Problem description: Read the data below. Then repeat all of it exactly.

Source data:
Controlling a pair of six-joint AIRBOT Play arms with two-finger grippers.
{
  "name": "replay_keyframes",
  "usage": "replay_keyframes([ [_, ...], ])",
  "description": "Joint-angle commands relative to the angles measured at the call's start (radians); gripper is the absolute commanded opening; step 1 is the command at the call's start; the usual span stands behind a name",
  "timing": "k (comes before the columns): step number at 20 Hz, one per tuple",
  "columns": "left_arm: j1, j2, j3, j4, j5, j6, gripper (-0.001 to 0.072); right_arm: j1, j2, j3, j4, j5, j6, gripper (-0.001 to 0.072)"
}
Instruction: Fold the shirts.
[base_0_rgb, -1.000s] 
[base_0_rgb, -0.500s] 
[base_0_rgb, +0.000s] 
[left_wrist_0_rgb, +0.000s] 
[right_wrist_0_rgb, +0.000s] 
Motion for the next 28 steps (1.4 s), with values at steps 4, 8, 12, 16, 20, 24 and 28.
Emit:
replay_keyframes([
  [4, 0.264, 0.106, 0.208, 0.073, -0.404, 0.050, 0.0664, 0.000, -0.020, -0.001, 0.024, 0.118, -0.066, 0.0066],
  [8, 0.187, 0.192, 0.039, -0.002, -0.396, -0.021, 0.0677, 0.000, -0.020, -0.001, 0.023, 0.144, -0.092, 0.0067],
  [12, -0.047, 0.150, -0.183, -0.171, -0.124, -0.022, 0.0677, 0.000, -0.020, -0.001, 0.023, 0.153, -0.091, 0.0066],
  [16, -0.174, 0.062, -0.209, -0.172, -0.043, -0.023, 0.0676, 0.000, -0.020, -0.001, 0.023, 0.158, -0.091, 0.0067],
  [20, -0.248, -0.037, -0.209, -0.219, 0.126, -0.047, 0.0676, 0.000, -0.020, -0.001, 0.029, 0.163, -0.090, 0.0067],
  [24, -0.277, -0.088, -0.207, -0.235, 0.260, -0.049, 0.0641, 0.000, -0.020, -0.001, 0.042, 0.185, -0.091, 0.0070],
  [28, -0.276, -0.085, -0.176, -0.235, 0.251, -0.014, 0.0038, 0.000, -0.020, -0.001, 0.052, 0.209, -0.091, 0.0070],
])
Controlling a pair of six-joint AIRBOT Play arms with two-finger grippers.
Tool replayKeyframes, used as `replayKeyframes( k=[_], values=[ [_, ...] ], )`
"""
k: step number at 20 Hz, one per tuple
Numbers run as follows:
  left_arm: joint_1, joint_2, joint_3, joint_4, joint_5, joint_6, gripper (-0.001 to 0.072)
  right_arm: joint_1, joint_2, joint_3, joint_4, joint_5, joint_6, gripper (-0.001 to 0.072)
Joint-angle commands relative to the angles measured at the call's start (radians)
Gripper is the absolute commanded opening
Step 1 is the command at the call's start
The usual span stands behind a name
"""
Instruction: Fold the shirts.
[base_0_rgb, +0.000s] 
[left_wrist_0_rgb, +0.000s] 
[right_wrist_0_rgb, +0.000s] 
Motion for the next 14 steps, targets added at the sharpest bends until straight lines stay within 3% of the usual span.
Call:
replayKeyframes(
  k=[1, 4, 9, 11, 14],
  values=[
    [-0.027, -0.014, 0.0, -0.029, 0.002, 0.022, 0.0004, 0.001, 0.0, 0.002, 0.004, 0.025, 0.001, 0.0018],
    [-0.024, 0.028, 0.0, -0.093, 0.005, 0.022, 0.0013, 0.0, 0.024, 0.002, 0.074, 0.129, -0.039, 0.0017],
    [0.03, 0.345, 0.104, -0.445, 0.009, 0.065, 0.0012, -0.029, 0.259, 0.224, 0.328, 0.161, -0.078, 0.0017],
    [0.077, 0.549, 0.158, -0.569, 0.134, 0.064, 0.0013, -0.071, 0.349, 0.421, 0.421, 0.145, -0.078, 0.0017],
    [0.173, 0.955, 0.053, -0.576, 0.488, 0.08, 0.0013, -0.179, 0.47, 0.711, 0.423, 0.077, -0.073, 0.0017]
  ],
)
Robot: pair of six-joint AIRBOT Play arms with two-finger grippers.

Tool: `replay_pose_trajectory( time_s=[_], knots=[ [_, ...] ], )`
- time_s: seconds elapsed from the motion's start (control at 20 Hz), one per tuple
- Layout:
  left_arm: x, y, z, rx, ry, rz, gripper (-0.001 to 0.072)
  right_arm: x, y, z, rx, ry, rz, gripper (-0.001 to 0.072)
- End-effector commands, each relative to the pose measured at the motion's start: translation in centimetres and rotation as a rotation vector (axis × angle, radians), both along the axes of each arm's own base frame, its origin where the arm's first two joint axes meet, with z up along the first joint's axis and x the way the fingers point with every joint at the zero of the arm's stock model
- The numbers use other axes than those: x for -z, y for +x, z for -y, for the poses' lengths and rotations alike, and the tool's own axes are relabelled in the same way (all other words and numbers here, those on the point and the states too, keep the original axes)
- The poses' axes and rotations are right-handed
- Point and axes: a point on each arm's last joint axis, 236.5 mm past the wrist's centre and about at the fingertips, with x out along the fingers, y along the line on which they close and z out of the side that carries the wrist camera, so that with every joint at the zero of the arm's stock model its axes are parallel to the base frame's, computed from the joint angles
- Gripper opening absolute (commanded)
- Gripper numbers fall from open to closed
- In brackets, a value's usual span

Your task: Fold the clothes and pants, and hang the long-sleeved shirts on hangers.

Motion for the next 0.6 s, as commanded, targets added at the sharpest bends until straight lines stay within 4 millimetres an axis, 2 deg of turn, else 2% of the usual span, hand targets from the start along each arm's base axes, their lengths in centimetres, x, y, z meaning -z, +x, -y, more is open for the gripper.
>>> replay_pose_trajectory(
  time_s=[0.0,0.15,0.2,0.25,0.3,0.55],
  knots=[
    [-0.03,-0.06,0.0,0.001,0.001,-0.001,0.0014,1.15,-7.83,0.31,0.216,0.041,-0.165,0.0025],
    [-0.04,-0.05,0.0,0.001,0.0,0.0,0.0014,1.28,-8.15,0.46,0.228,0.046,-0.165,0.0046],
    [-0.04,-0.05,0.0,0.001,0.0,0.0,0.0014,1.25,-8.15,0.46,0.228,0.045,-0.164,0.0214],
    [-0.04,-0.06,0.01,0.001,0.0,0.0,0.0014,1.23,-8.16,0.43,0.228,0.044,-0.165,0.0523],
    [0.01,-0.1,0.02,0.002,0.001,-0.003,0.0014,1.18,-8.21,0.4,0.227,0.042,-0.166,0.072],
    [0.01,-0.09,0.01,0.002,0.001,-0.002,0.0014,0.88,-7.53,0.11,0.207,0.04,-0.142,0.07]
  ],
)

Exercise solution:
Controlling a pair of six-joint AIRBOT Play arms with two-finger grippers.
{
  "name": "replay_keyframes",
  "usage": "replay_keyframes([ [_, ...], ])",
  "description": "Joint-angle commands relative to the angles measured at the call's start (radians); gripper is the absolute commanded opening; step 1 is the command at the call's start; the usual span stands behind a name",
  "timing": "k (comes before the columns): step number at 20 Hz, one per tuple",
  "columns": "left_arm: j1, j2, j3, j4, j5, j6, gripper (-0.001 to 0.072); right_arm: j1, j2, j3, j4, j5, j6, gripper (-0.001 to 0.072)"
}
Instruction: Fold the shirts.
[base_0_rgb, -1.000s] 
[base_0_rgb, -0.500s] 
[base_0_rgb, +0.000s] 
[left_wrist_0_rgb, +0.000s] 
[right_wrist_0_rgb, +0.000s] 
Motion for the next 28 steps (1.4 s), with values at steps 4, 8, 12, 16, 20, 24 and 28.
Emit:
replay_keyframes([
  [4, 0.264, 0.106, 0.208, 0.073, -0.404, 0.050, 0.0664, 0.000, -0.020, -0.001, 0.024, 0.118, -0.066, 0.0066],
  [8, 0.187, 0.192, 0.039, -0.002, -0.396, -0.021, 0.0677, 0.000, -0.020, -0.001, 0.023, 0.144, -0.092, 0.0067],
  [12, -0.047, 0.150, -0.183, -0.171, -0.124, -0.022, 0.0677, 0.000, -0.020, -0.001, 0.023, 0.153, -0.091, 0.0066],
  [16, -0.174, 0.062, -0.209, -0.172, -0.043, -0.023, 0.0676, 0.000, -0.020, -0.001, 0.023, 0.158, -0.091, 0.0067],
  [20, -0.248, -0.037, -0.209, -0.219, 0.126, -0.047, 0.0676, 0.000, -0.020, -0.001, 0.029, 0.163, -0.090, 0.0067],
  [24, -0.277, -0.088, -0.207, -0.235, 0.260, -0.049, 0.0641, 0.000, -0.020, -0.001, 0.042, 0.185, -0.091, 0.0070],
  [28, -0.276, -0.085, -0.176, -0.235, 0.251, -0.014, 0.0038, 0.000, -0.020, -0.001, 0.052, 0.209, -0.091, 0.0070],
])
Controlling a pair of six-joint AIRBOT Play arms with two-finger grippers.
Tool replayKeyframes, used as `replayKeyframes( k=[_], values=[ [_, ...] ], )`
"""
k: step number at 20 Hz, one per tuple
Numbers run as follows:
  left_arm: joint_1, joint_2, joint_3, joint_4, joint_5, joint_6, gripper (-0.001 to 0.072)
  right_arm: joint_1, joint_2, joint_3, joint_4, joint_5, joint_6, gripper (-0.001 to 0.072)
Joint-angle commands relative to the angles measured at the call's start (radians)
Gripper is the absolute commanded opening
Step 1 is the command at the call's start
The usual span stands behind a name
"""
Instruction: Fold the shirts.
[base_0_rgb, +0.000s] 
[left_wrist_0_rgb, +0.000s] 
[right_wrist_0_rgb, +0.000s] 
Motion for the next 14 steps, targets added at the sharpest bends until straight lines stay within 3% of the usual span.
Call:
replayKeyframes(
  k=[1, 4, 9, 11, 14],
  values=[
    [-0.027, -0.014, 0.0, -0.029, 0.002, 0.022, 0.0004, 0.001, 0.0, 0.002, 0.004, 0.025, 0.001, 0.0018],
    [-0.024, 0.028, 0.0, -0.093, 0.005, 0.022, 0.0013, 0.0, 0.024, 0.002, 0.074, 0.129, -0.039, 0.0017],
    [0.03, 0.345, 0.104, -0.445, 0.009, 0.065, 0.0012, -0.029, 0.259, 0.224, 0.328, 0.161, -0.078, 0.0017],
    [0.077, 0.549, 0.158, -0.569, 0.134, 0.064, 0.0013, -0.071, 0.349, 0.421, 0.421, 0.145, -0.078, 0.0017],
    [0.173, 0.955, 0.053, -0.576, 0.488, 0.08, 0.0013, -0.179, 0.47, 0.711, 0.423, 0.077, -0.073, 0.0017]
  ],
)
Robot: pair of six-joint AIRBOT Play arms with two-finger grippers.

Tool: `replay_pose_trajectory( time_s=[_], knots=[ [_, ...] ], )`
- time_s: seconds elapsed from the motion's start (control at 20 Hz), one per tuple
- Layout:
  left_arm: x, y, z, rx, ry, rz, gripper (-0.001 to 0.072)
  right_arm: x, y, z, rx, ry, rz, gripper (-0.001 to 0.072)
- End-effector commands, each relative to the pose measured at the motion's start: translation in centimetres and rotation as a rotation vector (axis × angle, radians), both along the axes of each arm's own base frame, its origin where the arm's first two joint axes meet, with z up along the first joint's axis and x the way the fingers point with every joint at the zero of the arm's stock model
- The numbers use other axes than those: x for -z, y for +x, z for -y, for the poses' lengths and rotations alike, and the tool's own axes are relabelled in the same way (all other words and numbers here, those on the point and the states too, keep the original axes)
- The poses' axes and rotations are right-handed
- Point and axes: a point on each arm's last joint axis, 236.5 mm past the wrist's centre and about at the fingertips, with x out along the fingers, y along the line on which they close and z out of the side that carries the wrist camera, so that with every joint at the zero of the arm's stock model its axes are parallel to the base frame's, computed from the joint angles
- Gripper opening absolute (commanded)
- Gripper numbers fall from open to closed
- In brackets, a value's usual span

Your task: Fold the clothes and pants, and hang the long-sleeved shirts on hangers.

Motion for the next 0.6 s, as commanded, targets added at the sharpest bends until straight lines stay within 4 millimetres an axis, 2 deg of turn, else 2% of the usual span, hand targets from the start along each arm's base axes, their lengths in centimetres, x, y, z meaning -z, +x, -y, more is open for the gripper.
>>> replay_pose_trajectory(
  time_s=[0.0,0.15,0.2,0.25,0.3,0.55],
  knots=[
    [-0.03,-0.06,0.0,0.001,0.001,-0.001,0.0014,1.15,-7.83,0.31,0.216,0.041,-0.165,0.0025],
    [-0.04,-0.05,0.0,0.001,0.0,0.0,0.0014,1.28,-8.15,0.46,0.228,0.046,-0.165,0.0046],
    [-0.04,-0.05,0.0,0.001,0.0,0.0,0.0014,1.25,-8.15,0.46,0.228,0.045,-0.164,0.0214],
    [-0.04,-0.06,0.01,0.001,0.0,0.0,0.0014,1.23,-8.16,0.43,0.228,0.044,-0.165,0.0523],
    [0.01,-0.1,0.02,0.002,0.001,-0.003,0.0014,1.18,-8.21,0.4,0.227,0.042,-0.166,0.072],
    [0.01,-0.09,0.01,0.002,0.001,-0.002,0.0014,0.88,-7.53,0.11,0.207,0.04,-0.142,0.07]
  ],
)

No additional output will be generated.